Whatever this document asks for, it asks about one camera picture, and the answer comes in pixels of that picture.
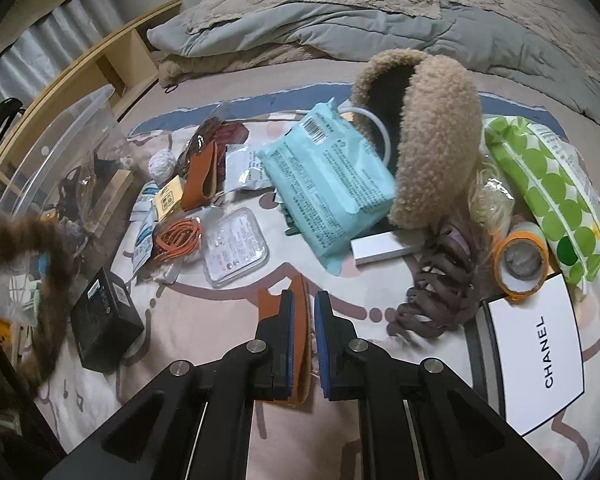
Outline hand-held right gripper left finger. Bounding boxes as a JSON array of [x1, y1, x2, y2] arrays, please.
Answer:
[[42, 289, 297, 480]]

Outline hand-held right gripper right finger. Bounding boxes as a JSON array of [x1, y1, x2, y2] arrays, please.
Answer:
[[314, 290, 563, 480]]

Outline orange leather sleeve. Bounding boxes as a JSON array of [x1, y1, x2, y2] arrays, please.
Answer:
[[256, 272, 313, 406], [180, 139, 222, 210]]

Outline clear pack of blue sachets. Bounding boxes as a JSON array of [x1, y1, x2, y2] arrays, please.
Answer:
[[130, 182, 162, 273]]

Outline brown furry leopard headband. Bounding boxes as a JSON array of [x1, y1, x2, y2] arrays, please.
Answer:
[[0, 217, 77, 396]]

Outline clear plastic storage box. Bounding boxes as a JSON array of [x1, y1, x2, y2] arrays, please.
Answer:
[[0, 84, 153, 351]]

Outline cartoon printed blanket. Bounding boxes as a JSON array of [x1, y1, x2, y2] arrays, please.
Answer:
[[27, 91, 600, 480]]

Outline slim white box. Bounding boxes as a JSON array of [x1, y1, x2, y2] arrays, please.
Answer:
[[350, 232, 423, 267]]

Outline brown hair claw clip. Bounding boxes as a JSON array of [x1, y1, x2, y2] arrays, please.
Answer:
[[387, 222, 476, 343]]

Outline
━━━━━━━━━━
• What to work on:
Leave the pictures behind and transcribe every record above exactly.

• Response to the task:
Whatever this document asks for, it asks about one camera picture, and the answer comes in pixels of that picture.
Outline hand-held right gripper left finger. Bounding boxes as a JSON array of [x1, y1, x2, y2] arrays, please.
Answer:
[[42, 289, 297, 480]]

Outline hand-held right gripper right finger. Bounding boxes as a JSON array of [x1, y1, x2, y2] arrays, please.
Answer:
[[314, 290, 563, 480]]

Outline orange leather sleeve. Bounding boxes as a JSON array of [x1, y1, x2, y2] arrays, please.
Answer:
[[256, 272, 313, 406], [180, 139, 222, 210]]

Outline clear pack of blue sachets. Bounding boxes as a JSON array of [x1, y1, x2, y2] arrays, please.
Answer:
[[130, 182, 162, 273]]

Outline brown furry leopard headband. Bounding boxes as a JSON array of [x1, y1, x2, y2] arrays, please.
Answer:
[[0, 217, 77, 396]]

Outline clear plastic storage box. Bounding boxes as a JSON array of [x1, y1, x2, y2] arrays, please.
Answer:
[[0, 84, 153, 351]]

Outline cartoon printed blanket. Bounding boxes as a JSON array of [x1, y1, x2, y2] arrays, please.
Answer:
[[27, 91, 600, 480]]

Outline slim white box. Bounding boxes as a JSON array of [x1, y1, x2, y2] arrays, please.
Answer:
[[350, 232, 423, 267]]

Outline brown hair claw clip. Bounding boxes as a JSON array of [x1, y1, x2, y2] arrays, please.
Answer:
[[387, 222, 476, 343]]

Outline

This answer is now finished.